### AVAILABLE DATA ###

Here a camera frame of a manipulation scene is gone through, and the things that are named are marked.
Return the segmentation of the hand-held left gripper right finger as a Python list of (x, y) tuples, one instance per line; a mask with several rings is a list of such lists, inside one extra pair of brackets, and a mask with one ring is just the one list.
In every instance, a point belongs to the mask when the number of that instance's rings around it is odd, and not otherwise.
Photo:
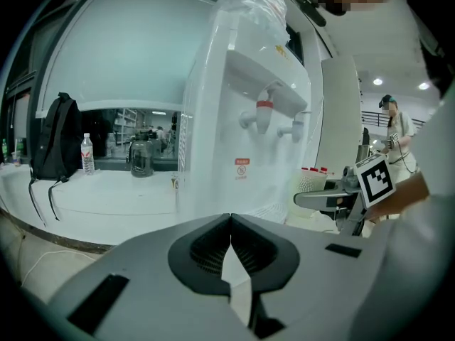
[(231, 340), (381, 340), (380, 306), (370, 304), (387, 244), (387, 223), (368, 238), (315, 232), (231, 216), (232, 240), (254, 247), (253, 326)]

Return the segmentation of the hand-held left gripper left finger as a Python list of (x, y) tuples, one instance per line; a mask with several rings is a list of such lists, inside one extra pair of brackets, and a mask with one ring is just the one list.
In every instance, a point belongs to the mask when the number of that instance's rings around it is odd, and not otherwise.
[(123, 242), (65, 282), (50, 309), (96, 340), (248, 340), (250, 331), (230, 307), (228, 283), (220, 282), (220, 295), (196, 293), (168, 265), (200, 271), (190, 242), (180, 253), (169, 249), (228, 217), (192, 220)]

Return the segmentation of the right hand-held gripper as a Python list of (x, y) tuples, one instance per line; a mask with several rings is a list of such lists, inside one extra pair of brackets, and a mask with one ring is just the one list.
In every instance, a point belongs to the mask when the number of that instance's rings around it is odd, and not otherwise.
[(353, 167), (345, 167), (341, 189), (297, 193), (294, 204), (318, 211), (342, 208), (345, 214), (336, 220), (339, 232), (359, 236), (367, 211), (396, 191), (387, 157), (376, 153), (357, 162)]

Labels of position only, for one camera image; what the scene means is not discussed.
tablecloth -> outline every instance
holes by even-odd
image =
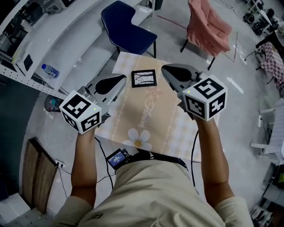
[[[265,43],[259,47],[266,54],[266,61],[260,63],[260,67],[272,74],[277,79],[277,86],[284,82],[284,64],[276,48],[271,42]]]
[[[150,149],[168,156],[191,159],[196,122],[178,105],[180,100],[162,76],[162,60],[120,52],[112,73],[127,76],[121,95],[110,105],[111,117],[96,130],[109,142]],[[131,71],[155,69],[157,86],[132,88]],[[199,139],[194,161],[201,162]]]

person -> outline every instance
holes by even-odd
[[[187,169],[165,160],[136,160],[116,171],[111,194],[96,199],[95,129],[78,134],[71,173],[72,192],[52,227],[252,227],[246,202],[232,192],[229,167],[214,119],[195,118],[201,147],[206,201]]]

black frame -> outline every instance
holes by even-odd
[[[134,73],[144,73],[144,72],[152,72],[153,77],[154,77],[154,83],[147,83],[147,84],[135,84],[135,79],[134,79]],[[132,71],[131,72],[131,82],[132,82],[132,87],[152,87],[152,86],[157,86],[157,80],[156,80],[156,72],[155,69],[149,69],[149,70],[137,70],[137,71]]]
[[[123,159],[120,163],[118,163],[117,165],[113,166],[111,164],[111,162],[109,161],[110,158],[112,158],[114,155],[118,154],[119,152],[121,152],[121,154],[123,154],[123,156],[125,157],[125,159]],[[120,167],[122,167],[128,160],[129,160],[129,157],[127,157],[123,151],[121,149],[118,149],[116,150],[115,152],[113,152],[110,156],[108,156],[106,158],[107,162],[110,164],[110,166],[114,169],[114,170],[117,170],[119,169]]]

blue chair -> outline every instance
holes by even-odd
[[[143,54],[154,43],[156,58],[157,36],[141,27],[133,25],[131,19],[135,9],[121,1],[115,1],[102,11],[102,21],[112,44],[120,52],[120,48],[132,53]]]

camera screen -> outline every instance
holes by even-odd
[[[108,161],[114,167],[124,159],[125,159],[124,154],[122,152],[118,152],[113,157],[111,157]]]

###

## [TASK DIRECTIONS]
If a line in the material above contains "scene", show that line.

## [EXERCISE RESPONSE]
Here a camera frame of a manipulation scene is gone through, and the things that are named are marked.
Labels of position only, for one camera image; what the scene means is not discussed.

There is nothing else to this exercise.